_Problem requirements_
Collect the lines of the entries where "orange" shows up.

_Data to process_
-- Opening Marker --
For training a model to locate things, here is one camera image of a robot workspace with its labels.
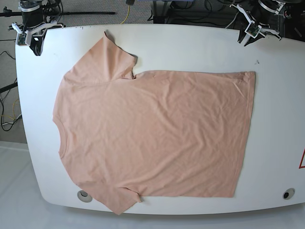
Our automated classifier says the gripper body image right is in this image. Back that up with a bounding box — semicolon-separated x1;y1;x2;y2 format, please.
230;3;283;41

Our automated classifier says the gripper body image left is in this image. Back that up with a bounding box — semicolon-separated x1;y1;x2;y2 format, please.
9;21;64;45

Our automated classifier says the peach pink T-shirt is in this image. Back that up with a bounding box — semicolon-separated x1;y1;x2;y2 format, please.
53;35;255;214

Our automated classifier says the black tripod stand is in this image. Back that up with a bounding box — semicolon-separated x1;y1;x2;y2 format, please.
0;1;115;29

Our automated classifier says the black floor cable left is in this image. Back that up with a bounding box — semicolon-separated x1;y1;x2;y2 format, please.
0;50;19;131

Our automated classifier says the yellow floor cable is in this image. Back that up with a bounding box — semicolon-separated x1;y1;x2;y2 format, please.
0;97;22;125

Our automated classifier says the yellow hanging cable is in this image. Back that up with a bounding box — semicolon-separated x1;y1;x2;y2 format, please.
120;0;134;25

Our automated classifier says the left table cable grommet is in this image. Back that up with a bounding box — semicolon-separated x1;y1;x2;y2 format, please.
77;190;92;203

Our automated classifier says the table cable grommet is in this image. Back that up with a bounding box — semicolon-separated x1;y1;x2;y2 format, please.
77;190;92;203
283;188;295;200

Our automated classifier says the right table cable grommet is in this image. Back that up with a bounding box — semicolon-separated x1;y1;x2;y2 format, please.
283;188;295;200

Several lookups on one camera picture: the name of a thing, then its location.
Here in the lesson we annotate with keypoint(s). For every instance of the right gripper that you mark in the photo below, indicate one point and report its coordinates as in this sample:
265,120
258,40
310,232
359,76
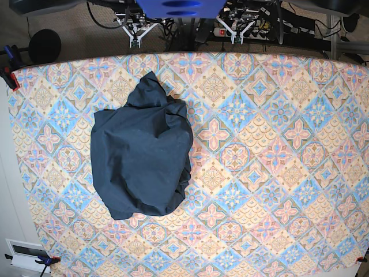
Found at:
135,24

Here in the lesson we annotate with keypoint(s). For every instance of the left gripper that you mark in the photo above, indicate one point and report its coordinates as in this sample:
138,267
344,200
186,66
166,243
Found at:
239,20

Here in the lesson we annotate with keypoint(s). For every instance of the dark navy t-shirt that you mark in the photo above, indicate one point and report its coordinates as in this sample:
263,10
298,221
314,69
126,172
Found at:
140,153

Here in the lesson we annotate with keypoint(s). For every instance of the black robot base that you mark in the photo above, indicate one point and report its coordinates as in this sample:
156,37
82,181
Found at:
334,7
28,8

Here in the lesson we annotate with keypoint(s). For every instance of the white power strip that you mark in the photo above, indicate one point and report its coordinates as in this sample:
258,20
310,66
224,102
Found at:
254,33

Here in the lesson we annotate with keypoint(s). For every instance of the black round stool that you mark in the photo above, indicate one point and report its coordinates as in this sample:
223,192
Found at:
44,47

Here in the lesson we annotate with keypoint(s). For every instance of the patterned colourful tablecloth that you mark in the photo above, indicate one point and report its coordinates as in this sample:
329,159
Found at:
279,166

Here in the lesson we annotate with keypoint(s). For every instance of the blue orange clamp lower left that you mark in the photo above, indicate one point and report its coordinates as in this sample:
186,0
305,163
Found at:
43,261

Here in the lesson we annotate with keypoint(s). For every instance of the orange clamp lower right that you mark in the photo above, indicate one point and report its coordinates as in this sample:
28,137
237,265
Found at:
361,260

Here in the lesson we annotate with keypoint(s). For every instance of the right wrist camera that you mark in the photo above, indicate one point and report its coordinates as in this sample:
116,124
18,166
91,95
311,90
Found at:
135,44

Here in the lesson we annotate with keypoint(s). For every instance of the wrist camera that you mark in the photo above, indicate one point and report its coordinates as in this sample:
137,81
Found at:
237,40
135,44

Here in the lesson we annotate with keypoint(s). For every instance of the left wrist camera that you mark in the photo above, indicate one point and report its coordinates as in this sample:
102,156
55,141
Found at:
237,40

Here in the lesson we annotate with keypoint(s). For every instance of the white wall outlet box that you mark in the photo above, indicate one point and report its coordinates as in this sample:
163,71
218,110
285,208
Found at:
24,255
-- Closing Marker --
_Exercise answer_
Here in the lesson we annotate with keypoint(s). For every instance of the blue orange clamp lower left that you mark in the photo above, indicate one point and report its coordinates as in this sample:
Here in the lesson we annotate with keypoint(s). For every instance of the orange clamp lower right that you mark in the photo above, indicate one point and report its coordinates as in this sample:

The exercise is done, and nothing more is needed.